Fig. 5 shows the results of the frequency shift of the beat frequency Brillouin signal measured at different set temperatures, and the straight line represents the result of linear fitting using the least square method. The slope of the linear fit is the temperature coefficient of the beat-frequency Brillouin shift. The linear relationship between the beat frequency Brillouin frequency shift and the set temperature is

δv _B (MHz)=0.34166T+1116.5 Formula (5)

In the formula, T is the temperature set for the environment where the sensing fiber is located. In the traditional structure, the temperature coefficient of the Brillouin frequency shift is about 1MHz/℃. The smaller the temperature coefficient of the beat frequency Brillouin signal frequency shift may increase the temperature measurement error, and the multiple average measurement method can be used for this Errors have been corrected.

Therefore, the present invention utilizes the beat-frequency Brillouin signal generated by the Brillouin scattered light of the two sensing optical fibers laid together, and can use a photoelectric detection device with a lower bandwidth, thereby reducing the cost of the structure.

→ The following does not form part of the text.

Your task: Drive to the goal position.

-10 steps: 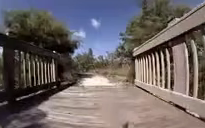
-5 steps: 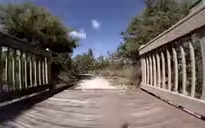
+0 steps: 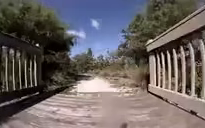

While the foregoing disclosure shows exemplary embodiments of the invention, it should be noted that various changes and modifications can be made without departing from the scope of the invention as defined in the claims. Depending on the structure of the inventive embodiments described herein, constituent elements of the claims may be replaced with any functionally equivalent elements. Therefore, the protection scope of the present invention should be determined by the contents of the appended claims.

Claims (4)

1. A distributed optical fiber temperature sensor based on Brillouin scattering, comprising a narrow linewidth laser, a pulse modulator, an erbium-doped fiber amplifier, a coupler, a sensing fiber 1, a sensing fiber 2, and a detection unit. Among them, after pulse modulation and power amplification, the laser light emitted by the narrow linewidth laser is split by the coupler and enters the sensing fiber 1 and sensing fiber 2. The backscattered light in the two sensing fibers is coupled The beams are combined at the detector and converted into an electrical signal by the photoelectric converter in the detection unit, that is, the beat frequency Brillouin signal. 2. The distributed optical fiber temperature sensor based on Brillouin scattering according to claim 1, wherein the two sensing fibers have different Brillouin frequency shifts. 3. The distributed optical fiber temperature sensor based on Brillouin scattering according to claim 1, wherein the detection unit comprises a photoelectric converter and an electric spectrum analyzer. 4. The distributed optical fiber temperature sensor based on Brillouin scattering according to claim 3, wherein the photoelectric converter has a bandwidth of 1.5 GHz, and the electric spectrum analyzer is used to display the beat frequency Brillouin signal spectrum.